Tsinghua University issued a document saying that recently, Professor Xiong Zhuo’s team from the Department of Mechanical Engineering of Tsinghua University proposed a new DNA data storage system based on engineered living storage microspheres, providing a new solution for large-scale data storage. According to reports,This kind of living storage microsphere carries colorful fluorescent labels and is vividly called "bacterial colorful bead hard drive".
Traditional DNA storage methods face challenges such as low data retrieval efficiency, high storage costs, and insufficient data stability. The bacterial colored bead hard drive uses fluorescence produced by bacteria as a marker to achieve rapid retrieval and classification of data, with a theoretical retrieval speed of up to 196.72MB/s.
The system is expected to store approximately 260,700 petabytes of information, or 260 million terabytes, in the volume of an ordinary home refrigerator (1.5 cubic meters).
As of public data in November 2022, the number of Baidu Netdisk users has reached 800 million, and the total amount of data stored exceeds 100 billion GB, which is about 100 million TB. This means that the Bacteria Caizhu hard drive, which is less than half the size of a refrigerator, can store all the data on Baidu Netdisk.
This research breaks through the technical bottleneck of existing DNA storage and is expected to promote the application of DNA storage technology and provide efficient, stable and sustainable solutions for large-scale data storage in the future.Relevant research results were published in Advanced Materials.

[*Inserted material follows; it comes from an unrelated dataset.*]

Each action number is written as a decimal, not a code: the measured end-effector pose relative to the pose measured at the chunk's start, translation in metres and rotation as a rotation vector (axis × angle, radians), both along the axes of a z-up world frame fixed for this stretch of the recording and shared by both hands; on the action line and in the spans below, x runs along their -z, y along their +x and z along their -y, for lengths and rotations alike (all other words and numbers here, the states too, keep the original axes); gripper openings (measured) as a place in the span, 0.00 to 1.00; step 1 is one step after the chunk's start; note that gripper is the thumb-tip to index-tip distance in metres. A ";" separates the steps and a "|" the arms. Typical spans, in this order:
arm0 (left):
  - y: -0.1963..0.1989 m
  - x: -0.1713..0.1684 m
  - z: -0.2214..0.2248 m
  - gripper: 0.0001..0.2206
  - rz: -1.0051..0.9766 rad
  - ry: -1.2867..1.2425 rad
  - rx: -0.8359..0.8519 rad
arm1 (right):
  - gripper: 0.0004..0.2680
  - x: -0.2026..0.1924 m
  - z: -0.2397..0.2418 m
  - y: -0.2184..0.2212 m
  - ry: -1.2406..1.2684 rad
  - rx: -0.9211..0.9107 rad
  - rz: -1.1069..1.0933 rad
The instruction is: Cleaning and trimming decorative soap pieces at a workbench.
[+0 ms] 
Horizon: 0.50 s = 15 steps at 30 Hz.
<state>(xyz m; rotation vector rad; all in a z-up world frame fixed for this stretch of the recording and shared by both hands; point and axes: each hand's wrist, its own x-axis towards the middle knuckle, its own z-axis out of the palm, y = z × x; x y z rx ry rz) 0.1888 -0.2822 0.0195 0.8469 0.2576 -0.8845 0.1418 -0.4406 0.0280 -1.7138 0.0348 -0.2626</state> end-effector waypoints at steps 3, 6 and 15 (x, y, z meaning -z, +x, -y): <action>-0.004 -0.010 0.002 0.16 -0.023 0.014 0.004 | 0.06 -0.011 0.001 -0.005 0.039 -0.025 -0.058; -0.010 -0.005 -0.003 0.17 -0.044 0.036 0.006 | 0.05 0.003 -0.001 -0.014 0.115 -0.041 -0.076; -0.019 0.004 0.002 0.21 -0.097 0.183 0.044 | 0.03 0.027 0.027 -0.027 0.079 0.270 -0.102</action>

Data show that DNA storage technology is an innovative data storage method that uses synthetic deoxyribonucleic acid (DNA) as a medium to store information.
DNA storage technology is based on the double helix structure of the DNA molecule, using its four bases (A, T, C, G) to encode information. Each base can represent a binary bit (bit), for example, A and C can represent 0, G and T can represent 1, or other encoding schemes can be used. Through specific algorithms, digital information can be converted into DNA sequences.